— Required action —
Return exactly the listing's lines, from its first line to the line holding "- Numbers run", ends included.

*** Supplied material

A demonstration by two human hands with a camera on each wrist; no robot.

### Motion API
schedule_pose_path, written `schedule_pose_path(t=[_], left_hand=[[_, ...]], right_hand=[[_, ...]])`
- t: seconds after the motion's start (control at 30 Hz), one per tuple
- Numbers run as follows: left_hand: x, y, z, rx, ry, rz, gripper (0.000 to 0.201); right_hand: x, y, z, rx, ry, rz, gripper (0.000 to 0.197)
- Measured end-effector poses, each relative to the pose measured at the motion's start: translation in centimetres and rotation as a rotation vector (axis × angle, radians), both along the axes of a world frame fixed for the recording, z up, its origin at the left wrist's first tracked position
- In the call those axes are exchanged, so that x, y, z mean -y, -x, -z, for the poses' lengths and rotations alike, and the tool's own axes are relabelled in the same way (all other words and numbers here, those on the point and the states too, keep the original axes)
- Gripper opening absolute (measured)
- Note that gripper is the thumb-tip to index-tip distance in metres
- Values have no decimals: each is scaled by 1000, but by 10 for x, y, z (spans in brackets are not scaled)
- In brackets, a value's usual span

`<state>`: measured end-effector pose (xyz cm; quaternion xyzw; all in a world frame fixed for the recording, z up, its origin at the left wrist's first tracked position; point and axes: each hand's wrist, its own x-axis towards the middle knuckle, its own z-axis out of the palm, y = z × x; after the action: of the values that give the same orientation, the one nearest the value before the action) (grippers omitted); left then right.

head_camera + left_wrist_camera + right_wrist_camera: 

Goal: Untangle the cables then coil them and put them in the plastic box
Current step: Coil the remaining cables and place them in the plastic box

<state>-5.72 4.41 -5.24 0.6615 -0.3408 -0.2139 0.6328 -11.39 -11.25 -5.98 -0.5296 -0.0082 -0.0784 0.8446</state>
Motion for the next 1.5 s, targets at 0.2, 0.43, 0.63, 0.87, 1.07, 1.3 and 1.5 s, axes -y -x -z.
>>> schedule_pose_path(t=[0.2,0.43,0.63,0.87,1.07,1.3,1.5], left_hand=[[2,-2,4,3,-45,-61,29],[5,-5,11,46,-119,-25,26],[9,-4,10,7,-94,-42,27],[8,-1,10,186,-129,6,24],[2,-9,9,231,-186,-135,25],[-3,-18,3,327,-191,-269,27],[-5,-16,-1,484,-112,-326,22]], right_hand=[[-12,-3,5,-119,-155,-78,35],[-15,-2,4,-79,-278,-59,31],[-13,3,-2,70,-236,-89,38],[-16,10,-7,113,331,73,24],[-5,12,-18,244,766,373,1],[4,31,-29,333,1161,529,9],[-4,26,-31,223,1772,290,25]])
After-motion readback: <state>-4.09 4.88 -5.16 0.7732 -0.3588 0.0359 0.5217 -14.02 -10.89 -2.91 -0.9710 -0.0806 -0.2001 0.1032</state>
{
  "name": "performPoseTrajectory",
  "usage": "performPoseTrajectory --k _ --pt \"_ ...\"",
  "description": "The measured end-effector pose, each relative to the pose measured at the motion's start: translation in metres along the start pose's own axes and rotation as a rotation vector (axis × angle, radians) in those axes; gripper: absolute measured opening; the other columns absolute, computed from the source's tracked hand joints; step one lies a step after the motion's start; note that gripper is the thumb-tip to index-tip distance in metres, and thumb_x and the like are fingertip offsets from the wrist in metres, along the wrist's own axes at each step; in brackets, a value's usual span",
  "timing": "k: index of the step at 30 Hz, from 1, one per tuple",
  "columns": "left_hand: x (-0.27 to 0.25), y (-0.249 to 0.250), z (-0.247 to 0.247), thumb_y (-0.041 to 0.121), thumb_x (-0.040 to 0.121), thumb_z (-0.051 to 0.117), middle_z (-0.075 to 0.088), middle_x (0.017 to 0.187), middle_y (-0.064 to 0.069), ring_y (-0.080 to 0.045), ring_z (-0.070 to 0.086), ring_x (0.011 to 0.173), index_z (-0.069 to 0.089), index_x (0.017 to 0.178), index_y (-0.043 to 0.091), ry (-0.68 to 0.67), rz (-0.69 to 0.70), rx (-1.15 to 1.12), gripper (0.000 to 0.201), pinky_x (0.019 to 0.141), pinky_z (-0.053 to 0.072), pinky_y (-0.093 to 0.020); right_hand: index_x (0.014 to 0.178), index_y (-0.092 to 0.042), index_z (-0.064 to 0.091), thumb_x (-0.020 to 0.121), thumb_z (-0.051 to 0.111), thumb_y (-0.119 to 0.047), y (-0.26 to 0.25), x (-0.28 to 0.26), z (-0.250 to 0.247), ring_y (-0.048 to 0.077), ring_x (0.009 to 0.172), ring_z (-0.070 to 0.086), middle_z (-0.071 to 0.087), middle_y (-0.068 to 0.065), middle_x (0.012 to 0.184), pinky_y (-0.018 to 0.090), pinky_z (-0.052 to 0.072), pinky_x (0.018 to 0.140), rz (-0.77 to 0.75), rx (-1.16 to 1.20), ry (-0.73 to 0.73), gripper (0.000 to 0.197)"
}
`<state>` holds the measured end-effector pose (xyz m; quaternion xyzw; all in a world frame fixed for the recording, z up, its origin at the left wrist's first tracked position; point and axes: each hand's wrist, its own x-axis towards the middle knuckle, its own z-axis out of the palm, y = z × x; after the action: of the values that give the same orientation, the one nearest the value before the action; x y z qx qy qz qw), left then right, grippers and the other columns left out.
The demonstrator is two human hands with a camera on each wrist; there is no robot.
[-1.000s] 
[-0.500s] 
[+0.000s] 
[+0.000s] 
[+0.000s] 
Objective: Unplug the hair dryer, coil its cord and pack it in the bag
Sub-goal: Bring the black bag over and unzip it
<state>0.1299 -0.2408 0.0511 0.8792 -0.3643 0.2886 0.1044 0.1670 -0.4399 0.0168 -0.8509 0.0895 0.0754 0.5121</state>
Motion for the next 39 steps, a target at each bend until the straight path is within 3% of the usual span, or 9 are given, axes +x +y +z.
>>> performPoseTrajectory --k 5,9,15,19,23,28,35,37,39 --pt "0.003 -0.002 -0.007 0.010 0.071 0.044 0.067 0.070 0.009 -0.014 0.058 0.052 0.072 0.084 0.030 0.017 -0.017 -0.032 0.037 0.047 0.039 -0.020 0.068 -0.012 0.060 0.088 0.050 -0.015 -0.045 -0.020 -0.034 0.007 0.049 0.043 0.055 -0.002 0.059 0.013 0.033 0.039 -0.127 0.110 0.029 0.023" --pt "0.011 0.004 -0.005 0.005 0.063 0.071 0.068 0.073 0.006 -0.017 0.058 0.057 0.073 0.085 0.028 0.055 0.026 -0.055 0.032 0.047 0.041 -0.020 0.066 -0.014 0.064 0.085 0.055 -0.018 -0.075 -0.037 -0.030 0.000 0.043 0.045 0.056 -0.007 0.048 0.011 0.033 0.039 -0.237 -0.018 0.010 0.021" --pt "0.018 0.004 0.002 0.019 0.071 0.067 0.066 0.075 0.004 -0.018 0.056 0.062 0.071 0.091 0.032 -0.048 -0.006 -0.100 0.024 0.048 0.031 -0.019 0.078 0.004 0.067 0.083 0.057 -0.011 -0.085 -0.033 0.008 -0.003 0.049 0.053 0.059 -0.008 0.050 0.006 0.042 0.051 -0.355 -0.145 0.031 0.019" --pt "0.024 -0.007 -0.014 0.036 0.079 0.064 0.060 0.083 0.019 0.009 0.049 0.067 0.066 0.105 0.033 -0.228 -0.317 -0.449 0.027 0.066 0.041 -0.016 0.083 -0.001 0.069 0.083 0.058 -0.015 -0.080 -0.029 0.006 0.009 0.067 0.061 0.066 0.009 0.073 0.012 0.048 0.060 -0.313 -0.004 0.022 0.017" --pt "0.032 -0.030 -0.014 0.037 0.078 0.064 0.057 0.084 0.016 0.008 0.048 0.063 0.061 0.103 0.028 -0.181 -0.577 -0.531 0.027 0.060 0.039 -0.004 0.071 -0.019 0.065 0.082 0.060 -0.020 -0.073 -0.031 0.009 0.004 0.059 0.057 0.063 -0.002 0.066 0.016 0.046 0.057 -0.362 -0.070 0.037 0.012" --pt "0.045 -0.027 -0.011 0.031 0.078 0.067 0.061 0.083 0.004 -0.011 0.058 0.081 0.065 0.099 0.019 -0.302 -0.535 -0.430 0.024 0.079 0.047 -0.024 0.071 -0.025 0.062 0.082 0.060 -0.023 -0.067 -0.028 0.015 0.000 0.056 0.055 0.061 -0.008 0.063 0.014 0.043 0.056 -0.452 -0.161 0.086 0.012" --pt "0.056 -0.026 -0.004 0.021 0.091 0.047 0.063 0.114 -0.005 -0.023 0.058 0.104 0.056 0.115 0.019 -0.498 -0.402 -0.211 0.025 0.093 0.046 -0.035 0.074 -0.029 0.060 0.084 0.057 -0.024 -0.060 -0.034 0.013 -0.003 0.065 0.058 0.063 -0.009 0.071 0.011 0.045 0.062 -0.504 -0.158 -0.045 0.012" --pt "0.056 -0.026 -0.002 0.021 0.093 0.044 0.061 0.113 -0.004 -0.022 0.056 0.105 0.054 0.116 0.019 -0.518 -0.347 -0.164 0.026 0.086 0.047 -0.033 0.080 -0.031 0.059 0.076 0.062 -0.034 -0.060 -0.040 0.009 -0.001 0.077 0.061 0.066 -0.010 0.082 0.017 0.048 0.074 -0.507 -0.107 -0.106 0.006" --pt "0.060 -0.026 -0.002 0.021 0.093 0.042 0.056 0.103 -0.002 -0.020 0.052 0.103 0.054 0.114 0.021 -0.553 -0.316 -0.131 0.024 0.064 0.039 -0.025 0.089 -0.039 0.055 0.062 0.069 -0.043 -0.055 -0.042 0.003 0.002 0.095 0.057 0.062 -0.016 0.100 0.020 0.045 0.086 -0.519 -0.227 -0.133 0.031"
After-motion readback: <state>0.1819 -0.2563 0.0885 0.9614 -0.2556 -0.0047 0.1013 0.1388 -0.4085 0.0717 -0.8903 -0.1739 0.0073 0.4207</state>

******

— Completed task —
A demonstration by two human hands with a camera on each wrist; no robot.

### Motion API
schedule_pose_path, written `schedule_pose_path(t=[_], left_hand=[[_, ...]], right_hand=[[_, ...]])`
- t: seconds after the motion's start (control at 30 Hz), one per tuple
- Numbers run as follows: left_hand: x, y, z, rx, ry, rz, gripper (0.000 to 0.201); right_hand: x, y, z, rx, ry, rz, gripper (0.000 to 0.197)

No further output is expected here.